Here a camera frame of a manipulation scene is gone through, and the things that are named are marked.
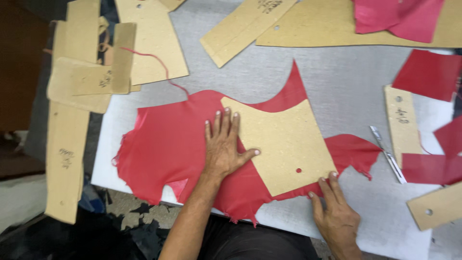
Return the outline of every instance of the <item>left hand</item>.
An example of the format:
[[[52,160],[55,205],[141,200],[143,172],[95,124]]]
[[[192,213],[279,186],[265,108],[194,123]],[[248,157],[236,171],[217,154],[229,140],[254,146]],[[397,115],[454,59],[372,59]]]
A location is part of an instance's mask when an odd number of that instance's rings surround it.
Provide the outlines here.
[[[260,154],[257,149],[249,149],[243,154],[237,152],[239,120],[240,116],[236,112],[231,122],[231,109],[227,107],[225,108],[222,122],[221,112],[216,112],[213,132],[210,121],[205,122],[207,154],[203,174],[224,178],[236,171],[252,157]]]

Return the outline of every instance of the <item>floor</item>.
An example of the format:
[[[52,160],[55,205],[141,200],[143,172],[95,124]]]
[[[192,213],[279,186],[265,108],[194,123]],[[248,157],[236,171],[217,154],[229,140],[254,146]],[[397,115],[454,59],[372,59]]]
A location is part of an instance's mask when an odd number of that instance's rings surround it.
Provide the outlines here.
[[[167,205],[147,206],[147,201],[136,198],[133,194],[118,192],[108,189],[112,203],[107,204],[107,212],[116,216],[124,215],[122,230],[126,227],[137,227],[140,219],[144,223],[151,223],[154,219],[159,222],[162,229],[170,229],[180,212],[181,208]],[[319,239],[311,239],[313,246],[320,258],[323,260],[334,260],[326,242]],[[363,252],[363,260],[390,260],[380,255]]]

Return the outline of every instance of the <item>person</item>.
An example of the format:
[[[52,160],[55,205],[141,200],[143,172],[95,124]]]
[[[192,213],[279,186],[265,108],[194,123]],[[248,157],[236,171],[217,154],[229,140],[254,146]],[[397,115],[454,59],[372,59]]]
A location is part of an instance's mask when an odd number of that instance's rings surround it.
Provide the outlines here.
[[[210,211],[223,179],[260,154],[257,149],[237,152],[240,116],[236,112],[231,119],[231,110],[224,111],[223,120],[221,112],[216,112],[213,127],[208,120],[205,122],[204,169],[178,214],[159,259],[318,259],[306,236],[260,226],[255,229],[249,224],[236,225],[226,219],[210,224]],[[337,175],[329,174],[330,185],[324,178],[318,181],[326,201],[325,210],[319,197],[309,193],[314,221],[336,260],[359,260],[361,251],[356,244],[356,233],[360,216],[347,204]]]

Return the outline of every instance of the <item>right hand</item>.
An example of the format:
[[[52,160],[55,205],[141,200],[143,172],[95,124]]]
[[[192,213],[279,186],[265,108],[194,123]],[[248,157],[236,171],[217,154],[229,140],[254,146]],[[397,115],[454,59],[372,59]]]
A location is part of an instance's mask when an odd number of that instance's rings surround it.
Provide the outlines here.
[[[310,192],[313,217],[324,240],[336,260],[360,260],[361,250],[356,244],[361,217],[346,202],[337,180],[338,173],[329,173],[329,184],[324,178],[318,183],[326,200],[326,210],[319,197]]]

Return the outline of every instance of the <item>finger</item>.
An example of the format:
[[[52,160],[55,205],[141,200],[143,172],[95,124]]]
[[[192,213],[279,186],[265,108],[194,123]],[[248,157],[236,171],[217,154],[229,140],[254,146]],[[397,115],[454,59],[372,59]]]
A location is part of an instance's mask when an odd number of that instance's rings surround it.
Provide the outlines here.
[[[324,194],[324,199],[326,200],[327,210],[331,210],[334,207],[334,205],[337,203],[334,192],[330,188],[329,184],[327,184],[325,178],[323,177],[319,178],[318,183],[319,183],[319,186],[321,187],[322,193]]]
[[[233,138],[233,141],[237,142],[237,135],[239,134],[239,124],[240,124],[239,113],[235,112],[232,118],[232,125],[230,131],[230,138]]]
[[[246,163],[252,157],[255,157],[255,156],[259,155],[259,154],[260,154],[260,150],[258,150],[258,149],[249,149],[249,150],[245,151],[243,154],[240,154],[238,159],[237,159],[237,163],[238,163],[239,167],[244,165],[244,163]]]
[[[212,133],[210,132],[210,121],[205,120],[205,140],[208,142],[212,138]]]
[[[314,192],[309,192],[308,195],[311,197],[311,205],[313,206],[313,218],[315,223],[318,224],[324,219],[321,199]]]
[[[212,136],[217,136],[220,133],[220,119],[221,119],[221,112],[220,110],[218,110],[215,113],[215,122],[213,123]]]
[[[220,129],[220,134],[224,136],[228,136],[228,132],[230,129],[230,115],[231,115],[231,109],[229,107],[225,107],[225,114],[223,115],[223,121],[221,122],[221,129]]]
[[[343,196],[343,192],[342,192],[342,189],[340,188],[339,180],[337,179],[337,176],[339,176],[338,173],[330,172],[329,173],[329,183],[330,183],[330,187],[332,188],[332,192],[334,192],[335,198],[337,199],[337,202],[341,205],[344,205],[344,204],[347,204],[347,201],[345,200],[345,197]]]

* * *

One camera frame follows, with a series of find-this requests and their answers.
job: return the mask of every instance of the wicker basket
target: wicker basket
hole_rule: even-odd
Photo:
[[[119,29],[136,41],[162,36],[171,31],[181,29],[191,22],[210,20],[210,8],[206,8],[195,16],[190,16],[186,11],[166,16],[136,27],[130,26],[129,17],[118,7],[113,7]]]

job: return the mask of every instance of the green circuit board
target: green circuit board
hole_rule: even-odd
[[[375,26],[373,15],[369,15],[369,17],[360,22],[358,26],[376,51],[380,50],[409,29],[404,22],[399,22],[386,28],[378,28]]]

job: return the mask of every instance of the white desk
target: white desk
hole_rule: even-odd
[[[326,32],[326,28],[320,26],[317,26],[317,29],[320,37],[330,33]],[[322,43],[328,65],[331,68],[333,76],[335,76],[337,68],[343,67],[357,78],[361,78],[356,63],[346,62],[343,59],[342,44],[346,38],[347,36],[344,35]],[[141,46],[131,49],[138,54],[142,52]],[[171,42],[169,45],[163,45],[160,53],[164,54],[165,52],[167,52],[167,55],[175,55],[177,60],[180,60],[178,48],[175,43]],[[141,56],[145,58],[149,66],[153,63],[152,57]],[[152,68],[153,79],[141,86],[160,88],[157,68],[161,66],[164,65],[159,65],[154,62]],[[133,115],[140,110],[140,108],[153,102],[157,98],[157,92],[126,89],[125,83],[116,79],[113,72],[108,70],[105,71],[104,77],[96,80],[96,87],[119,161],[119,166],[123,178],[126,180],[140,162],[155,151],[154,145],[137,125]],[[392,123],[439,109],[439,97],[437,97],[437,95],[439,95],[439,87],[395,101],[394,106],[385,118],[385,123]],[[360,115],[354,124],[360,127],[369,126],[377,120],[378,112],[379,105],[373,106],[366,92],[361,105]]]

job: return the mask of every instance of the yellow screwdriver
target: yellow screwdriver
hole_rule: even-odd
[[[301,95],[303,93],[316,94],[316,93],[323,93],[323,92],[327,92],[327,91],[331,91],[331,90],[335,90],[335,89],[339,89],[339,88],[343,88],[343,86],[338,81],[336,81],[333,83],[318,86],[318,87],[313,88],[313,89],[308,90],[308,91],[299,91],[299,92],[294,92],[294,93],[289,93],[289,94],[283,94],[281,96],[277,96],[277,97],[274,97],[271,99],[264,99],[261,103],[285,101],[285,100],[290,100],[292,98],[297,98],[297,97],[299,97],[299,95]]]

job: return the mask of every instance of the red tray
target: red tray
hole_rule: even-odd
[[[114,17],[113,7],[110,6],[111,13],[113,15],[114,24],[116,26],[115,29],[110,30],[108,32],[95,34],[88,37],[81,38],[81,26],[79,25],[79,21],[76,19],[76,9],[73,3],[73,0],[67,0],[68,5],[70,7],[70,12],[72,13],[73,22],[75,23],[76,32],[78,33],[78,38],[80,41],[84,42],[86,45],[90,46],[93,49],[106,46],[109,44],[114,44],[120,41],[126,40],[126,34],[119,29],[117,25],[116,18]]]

PROBLEM TO SOLVE - Counting only lines that hold the word "target", state how many the material contains, and add nothing.

RESPONSE TO THIS EXERCISE - 5